=== What to work on ===
The pictures must be left out, while the rest of the data is copied exactly.

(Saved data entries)
§ §
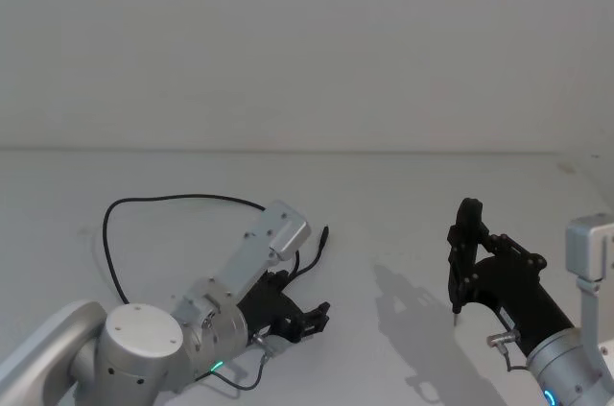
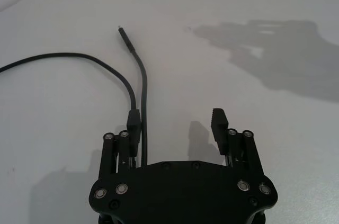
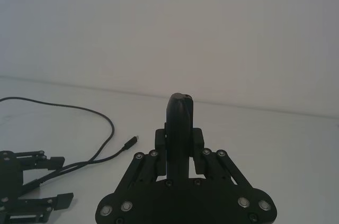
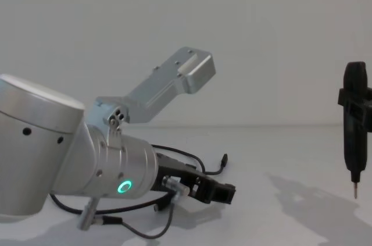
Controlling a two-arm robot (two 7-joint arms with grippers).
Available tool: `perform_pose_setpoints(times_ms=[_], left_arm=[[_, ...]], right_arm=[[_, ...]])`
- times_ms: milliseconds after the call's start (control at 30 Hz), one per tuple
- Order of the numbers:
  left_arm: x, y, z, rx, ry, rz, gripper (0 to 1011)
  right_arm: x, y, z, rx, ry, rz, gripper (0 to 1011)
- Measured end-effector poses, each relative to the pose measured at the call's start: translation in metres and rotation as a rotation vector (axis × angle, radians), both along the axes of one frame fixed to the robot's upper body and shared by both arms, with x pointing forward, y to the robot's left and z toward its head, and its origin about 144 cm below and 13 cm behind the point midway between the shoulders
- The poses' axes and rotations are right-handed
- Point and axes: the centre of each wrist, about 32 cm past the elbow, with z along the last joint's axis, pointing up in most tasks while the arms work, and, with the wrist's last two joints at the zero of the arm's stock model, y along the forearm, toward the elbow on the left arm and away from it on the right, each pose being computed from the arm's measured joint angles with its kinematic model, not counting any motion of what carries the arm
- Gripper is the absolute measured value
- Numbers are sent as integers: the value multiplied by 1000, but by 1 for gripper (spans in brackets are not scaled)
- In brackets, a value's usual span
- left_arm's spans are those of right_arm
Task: Pick up the data cable with the one hand.
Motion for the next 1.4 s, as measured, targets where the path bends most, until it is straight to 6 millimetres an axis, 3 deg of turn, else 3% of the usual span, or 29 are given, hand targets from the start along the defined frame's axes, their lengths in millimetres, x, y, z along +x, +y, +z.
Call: perform_pose_setpoints(times_ms=[133, 200, 367, 800, 900, 1400], left_arm=[[-1, 0, -1, 7, 3, 8, 711], [-2, 1, -2, 11, 4, 13, 693], [-3, 1, -4, 17, 6, 23, 488], [-4, 0, -7, 25, 1, 41, 76], [-4, 0, -7, 26, -1, 43, 32], [0, 3, -3, -1, -26, 7, 32]], right_arm=[[0, 0, 0, 0, 0, 0, 279], [0, 0, 0, 0, 0, 0, 279], [0, 0, 0, 0, 0, 0, 279], [0, 0, 0, 0, 0, 0, 279], [0, 0, 0, 0, 0, 0, 279], [0, 0, 0, 0, 0, 0, 279]])
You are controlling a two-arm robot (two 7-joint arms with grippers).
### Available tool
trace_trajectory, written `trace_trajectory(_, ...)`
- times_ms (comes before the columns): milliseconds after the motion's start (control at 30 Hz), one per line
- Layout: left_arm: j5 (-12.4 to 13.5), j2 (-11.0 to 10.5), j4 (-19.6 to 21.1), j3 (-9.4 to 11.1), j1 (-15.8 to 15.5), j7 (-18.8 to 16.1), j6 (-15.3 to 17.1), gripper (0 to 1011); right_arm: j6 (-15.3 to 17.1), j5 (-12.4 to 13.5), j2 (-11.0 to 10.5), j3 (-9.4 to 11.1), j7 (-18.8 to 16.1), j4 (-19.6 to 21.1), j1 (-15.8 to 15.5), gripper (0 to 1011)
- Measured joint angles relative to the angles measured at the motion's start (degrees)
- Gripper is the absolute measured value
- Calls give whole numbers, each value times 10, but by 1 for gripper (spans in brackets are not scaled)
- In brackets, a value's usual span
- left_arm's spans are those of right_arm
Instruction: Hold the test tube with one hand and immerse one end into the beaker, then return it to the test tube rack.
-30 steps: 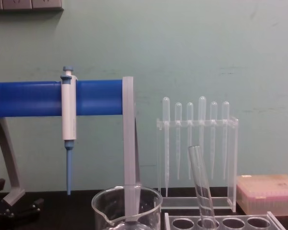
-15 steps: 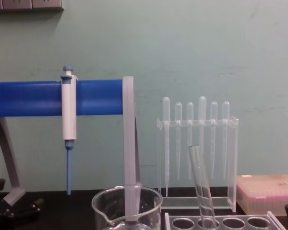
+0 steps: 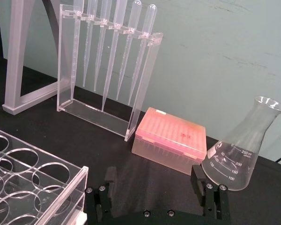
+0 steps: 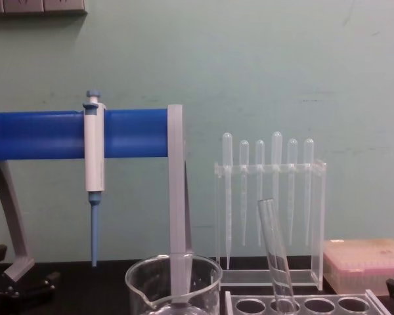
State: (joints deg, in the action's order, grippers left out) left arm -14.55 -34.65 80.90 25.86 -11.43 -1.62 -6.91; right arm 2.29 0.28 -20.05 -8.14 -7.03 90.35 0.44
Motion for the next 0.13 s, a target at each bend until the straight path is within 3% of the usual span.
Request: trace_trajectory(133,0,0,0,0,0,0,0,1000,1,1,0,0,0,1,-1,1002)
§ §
=== Result below ===
Controlling a two-arm robot (two 7-joint arms with grippers).
Available tool: `perform_pose_setpoints(times_ms=[_], left_arm=[[_, ...]], right_arm=[[_, ...]])`
- times_ms: milliseconds after the call's start (control at 30 Hz), one per tuple
- Order of the numbers:
  left_arm: x, y, z, rx, ry, rz, gripper (0 to 1011)
  right_arm: x, y, z, rx, ry, rz, gripper (0 to 1011)
- Measured end-effector poses, each relative to the pose measured at the call's start: translation in metres and rotation as a rotation vector (axis × angle, radians), both along the axes of one frame fixed to the robot's upper body and shared by both arms, with x pointing forward, y to the robot's left and z toward its head, and its origin about 144 cm below and 13 cm behind the point midway between the shoulders
- The poses' axes and rotations are right-handed
- Point and axes: the centre of each wrist, about 32 cm past the elbow, with z along the last joint's axis, pointing up in most tasks while the arms work, and, with the wrist's last two joints at the zero of the arm's stock model, y along the forearm, toward the elbow on the left arm and away from it on the right, each pose being computed from the arm's measured joint angles with its kinematic model, not counting any motion of what carries the arm
- Gripper is the absolute measured value
- Numbers are sent as integers: the value multiplied by 1000, but by 1 for gripper (spans in brackets are not scaled)
- In brackets, a value's usual span
- left_arm's spans are those of right_arm
Task: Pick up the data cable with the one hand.
Motion for the next 1.4 s, as measured, targets where the path bends most, until it is straight to 6 millimetres an axis, 3 deg of turn, else 3% of the usual span, or 29 are given, hand targets from the start along the defined frame's axes, their lengths in millimetres, x, y, z along +x, +y, +z.
Call: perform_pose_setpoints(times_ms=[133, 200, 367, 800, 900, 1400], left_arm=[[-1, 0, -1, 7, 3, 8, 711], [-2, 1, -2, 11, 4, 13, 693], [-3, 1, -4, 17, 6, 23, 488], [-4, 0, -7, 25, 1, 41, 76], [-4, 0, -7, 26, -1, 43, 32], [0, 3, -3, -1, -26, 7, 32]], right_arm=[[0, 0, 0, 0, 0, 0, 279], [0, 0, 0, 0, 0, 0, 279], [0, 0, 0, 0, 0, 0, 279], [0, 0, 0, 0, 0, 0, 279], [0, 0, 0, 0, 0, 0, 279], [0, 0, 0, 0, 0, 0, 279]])
You are controlling a two-arm robot (two 7-joint arms with grippers).
### Available tool
trace_trajectory, written `trace_trajectory(_, ...)`
- times_ms (comes before the columns): milliseconds after the motion's start (control at 30 Hz), one per line
- Layout: left_arm: j5 (-12.4 to 13.5), j2 (-11.0 to 10.5), j4 (-19.6 to 21.1), j3 (-9.4 to 11.1), j1 (-15.8 to 15.5), j7 (-18.8 to 16.1), j6 (-15.3 to 17.1), gripper (0 to 1011); right_arm: j6 (-15.3 to 17.1), j5 (-12.4 to 13.5), j2 (-11.0 to 10.5), j3 (-9.4 to 11.1), j7 (-18.8 to 16.1), j4 (-19.6 to 21.1), j1 (-15.8 to 15.5), gripper (0 to 1011)
- Measured joint angles relative to the angles measured at the motion's start (degrees)
- Gripper is the absolute measured value
- Calls give whole numbers, each value times 10, but by 1 for gripper (spans in brackets are not scaled)
- In brackets, a value's usual span
- left_arm's spans are those of right_arm
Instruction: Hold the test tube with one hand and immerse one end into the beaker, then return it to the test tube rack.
-30 steps: 
-15 steps: 
+0 steps: 
+0 steps: 
State: (joints deg, in the action's order, grippers left out) left arm -14.55 -34.65 80.90 25.86 -11.43 -1.62 -6.91; right arm 2.29 0.28 -20.05 -8.14 -7.03 90.35 0.44
Motion for the next 0.13 s, a target at each bend until the straight path is within 3% of the usual span.
Request: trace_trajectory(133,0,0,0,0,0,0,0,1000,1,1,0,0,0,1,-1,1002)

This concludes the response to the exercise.